**Action item**
Copy each line of the records that holds the string "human".

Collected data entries

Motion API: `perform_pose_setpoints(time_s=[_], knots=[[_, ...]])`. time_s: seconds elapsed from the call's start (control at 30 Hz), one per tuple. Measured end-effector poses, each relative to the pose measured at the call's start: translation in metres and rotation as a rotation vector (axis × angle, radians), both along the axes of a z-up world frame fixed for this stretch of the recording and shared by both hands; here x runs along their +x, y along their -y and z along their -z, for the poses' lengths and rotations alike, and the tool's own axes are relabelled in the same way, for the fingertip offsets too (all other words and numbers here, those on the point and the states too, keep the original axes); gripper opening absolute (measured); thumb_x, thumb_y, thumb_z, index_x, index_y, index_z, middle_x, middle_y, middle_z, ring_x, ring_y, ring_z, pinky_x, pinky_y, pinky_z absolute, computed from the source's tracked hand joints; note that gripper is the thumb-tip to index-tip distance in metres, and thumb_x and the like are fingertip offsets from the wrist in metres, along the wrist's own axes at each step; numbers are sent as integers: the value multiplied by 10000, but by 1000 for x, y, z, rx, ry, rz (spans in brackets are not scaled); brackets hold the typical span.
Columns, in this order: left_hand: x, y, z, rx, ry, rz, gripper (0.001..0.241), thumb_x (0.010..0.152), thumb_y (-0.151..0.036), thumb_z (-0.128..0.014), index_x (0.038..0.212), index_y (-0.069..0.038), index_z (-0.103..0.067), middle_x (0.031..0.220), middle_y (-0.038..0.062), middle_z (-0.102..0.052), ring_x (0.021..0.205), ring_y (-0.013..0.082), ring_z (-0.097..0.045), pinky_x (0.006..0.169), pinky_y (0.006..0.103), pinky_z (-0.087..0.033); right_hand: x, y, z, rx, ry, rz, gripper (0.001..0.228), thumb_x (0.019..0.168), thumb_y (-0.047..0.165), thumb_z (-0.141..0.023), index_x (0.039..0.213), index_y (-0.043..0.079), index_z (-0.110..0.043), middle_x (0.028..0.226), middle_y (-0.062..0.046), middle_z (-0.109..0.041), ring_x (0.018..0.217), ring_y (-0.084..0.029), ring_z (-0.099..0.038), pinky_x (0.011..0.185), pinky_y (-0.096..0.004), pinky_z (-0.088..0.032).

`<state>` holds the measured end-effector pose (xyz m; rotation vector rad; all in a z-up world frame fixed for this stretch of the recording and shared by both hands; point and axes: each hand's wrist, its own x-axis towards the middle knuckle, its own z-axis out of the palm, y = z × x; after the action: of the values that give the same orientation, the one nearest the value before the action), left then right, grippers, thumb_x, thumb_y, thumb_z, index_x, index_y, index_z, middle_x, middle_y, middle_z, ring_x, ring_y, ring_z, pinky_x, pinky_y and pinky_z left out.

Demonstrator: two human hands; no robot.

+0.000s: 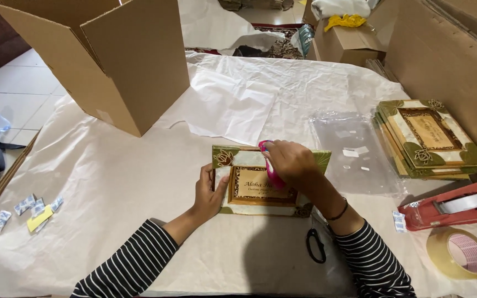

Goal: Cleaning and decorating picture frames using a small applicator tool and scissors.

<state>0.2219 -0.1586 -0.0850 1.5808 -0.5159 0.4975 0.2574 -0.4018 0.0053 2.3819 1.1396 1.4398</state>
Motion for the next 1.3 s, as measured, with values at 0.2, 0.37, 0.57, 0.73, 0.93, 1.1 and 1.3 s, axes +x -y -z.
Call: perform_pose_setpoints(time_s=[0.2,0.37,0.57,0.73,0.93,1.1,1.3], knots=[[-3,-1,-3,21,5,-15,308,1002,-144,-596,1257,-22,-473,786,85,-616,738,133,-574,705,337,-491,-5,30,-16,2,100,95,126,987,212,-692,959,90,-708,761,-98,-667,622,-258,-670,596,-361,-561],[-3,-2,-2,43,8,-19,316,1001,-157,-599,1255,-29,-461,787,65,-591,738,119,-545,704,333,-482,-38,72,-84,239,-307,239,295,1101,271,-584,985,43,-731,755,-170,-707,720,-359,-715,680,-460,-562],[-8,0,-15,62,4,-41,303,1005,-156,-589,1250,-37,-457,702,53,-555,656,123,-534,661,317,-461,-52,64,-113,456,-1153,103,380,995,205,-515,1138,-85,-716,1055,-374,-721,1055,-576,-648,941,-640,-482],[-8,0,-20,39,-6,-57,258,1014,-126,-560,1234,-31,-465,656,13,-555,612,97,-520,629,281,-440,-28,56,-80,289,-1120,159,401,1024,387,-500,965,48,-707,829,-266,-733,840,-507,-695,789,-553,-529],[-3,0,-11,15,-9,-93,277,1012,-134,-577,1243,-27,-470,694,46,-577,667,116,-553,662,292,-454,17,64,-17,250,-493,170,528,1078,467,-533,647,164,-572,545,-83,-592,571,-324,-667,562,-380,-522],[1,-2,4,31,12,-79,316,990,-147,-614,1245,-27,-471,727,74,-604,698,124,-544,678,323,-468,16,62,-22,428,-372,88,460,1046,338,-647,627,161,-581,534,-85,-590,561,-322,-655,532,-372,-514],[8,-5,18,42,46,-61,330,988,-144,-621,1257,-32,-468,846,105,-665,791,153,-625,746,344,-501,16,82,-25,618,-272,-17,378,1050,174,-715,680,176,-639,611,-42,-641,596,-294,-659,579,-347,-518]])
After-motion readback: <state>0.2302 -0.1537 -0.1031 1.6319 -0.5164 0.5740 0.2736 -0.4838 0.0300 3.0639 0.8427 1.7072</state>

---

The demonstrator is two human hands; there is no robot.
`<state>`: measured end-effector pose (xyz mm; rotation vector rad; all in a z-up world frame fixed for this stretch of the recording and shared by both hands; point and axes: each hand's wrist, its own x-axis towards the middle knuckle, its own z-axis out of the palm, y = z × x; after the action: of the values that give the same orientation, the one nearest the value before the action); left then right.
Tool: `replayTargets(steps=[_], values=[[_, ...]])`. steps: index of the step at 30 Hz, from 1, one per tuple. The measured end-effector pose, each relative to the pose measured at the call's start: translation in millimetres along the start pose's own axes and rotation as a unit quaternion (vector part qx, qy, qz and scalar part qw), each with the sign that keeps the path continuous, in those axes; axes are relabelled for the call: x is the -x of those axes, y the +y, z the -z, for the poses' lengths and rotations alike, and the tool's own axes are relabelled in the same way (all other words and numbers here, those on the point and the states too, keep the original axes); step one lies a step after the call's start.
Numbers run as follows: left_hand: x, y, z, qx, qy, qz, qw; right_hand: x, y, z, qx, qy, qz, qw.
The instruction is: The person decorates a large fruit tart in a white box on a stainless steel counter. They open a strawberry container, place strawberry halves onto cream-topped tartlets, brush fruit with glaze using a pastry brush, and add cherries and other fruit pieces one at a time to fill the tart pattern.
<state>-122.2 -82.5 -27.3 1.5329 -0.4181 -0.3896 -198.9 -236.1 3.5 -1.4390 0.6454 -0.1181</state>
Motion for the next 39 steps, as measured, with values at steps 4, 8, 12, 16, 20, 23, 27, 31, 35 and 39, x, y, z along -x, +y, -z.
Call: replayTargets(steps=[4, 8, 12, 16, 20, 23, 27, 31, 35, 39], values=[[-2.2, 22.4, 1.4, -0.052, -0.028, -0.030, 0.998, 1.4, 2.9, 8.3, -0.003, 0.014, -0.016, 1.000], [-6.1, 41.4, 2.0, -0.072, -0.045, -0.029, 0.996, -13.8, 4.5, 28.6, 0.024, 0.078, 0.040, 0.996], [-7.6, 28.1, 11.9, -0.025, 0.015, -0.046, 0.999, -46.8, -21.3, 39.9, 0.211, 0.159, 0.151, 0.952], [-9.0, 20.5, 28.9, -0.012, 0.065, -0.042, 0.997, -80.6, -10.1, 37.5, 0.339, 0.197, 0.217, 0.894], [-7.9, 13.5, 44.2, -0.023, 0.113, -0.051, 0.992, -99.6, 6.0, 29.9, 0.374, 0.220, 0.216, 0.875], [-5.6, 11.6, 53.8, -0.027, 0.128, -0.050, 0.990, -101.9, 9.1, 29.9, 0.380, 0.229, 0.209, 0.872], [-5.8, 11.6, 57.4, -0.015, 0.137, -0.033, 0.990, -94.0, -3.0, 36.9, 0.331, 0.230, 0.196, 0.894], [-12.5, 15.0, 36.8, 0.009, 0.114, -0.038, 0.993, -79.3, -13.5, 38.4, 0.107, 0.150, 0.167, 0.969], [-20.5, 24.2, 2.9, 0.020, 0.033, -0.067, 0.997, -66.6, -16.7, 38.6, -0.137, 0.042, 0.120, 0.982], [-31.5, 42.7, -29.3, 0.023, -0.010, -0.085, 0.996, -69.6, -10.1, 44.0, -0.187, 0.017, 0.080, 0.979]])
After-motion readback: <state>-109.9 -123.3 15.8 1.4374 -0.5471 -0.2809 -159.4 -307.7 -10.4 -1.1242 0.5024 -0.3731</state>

**Task result**
Demonstrator: two human hands; no robot.
The demonstrator is two human hands; there is no robot.

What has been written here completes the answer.